** Try it **
Which lines of the entries contain the string "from"? Please find them and copy them.

** Dataset content **
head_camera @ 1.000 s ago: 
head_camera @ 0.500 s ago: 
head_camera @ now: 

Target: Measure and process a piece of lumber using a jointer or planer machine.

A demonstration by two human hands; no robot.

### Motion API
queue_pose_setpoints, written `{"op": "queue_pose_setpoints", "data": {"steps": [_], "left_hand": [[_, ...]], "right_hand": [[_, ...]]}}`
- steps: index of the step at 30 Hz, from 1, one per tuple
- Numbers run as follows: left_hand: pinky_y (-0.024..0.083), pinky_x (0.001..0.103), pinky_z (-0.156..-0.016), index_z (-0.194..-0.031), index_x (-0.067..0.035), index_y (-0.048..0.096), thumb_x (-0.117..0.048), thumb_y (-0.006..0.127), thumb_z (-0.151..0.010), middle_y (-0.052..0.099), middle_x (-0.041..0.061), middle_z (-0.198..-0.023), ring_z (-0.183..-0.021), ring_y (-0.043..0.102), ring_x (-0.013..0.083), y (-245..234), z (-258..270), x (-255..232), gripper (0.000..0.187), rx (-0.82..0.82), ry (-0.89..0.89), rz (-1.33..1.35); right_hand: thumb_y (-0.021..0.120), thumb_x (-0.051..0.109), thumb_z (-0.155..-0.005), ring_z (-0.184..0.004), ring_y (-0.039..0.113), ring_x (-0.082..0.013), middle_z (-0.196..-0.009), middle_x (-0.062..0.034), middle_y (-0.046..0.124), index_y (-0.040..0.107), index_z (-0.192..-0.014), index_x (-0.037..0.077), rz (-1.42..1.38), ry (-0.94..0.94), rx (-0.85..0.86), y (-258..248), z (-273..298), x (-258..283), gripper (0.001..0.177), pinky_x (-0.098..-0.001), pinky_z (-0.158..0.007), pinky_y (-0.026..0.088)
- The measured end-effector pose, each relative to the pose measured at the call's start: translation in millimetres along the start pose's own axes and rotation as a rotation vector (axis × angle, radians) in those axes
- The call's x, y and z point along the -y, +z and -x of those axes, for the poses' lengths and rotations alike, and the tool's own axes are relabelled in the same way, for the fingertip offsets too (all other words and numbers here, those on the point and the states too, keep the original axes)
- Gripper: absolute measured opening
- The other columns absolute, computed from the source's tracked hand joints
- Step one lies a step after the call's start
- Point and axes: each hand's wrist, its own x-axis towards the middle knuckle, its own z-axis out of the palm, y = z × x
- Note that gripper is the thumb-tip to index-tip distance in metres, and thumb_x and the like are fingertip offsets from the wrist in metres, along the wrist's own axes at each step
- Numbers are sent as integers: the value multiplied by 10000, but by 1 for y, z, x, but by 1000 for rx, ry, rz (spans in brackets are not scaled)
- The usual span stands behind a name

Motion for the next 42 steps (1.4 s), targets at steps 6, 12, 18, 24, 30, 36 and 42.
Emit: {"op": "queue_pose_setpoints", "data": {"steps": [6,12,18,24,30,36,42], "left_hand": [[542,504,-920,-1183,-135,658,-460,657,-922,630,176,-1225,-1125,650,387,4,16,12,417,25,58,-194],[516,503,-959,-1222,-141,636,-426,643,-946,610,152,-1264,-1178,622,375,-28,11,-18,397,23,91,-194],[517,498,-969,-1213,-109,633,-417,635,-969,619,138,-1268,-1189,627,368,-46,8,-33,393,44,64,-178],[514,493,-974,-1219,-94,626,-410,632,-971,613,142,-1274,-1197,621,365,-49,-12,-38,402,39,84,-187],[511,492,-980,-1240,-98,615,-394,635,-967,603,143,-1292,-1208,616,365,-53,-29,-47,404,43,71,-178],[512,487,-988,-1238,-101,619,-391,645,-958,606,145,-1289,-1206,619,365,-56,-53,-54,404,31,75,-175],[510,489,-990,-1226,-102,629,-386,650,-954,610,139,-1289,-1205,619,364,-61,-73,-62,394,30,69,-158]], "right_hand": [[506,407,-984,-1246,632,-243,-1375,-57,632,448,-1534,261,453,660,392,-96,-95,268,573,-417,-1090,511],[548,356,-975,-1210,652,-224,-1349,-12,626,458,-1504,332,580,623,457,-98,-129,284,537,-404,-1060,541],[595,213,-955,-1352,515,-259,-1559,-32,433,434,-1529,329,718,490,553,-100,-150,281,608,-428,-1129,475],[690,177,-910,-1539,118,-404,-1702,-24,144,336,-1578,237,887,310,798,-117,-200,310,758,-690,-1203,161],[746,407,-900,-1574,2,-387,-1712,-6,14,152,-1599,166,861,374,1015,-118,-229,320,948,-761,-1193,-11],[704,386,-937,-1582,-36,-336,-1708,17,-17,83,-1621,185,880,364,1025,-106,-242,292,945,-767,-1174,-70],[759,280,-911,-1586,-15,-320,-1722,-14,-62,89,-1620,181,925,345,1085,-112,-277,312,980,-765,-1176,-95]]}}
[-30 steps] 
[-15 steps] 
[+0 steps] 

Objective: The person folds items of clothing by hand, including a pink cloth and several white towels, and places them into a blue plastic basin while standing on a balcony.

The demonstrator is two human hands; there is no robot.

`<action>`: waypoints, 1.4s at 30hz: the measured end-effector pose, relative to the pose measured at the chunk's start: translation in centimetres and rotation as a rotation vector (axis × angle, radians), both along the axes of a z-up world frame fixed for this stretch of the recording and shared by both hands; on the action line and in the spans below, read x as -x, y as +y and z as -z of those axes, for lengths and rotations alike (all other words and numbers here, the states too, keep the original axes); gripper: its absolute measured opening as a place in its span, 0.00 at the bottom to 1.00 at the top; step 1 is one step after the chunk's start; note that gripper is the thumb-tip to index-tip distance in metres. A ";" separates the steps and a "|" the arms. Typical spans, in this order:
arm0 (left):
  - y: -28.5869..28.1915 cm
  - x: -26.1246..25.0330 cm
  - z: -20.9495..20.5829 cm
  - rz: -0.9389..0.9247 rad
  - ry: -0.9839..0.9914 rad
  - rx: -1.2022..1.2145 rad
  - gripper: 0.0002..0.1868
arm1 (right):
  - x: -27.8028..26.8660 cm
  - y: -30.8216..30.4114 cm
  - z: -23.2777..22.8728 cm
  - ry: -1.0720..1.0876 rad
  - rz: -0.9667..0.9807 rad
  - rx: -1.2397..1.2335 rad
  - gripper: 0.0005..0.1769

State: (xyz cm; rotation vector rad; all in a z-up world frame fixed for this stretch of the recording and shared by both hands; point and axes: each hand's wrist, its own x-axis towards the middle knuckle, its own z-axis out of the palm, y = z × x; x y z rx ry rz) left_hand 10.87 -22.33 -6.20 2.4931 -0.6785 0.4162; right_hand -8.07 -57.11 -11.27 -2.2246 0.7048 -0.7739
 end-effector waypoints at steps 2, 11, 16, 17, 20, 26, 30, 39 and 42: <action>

** Solution **
- steps: index of the step at 30 Hz, from 1, one per tuple
- The other columns absolute, computed from the source's tracked hand joints
- Note that gripper is the thumb-tip to index-tip distance in metres, and thumb_x and the like are fingertip offsets from the wrist in metres, along the wrist's own axes at each step

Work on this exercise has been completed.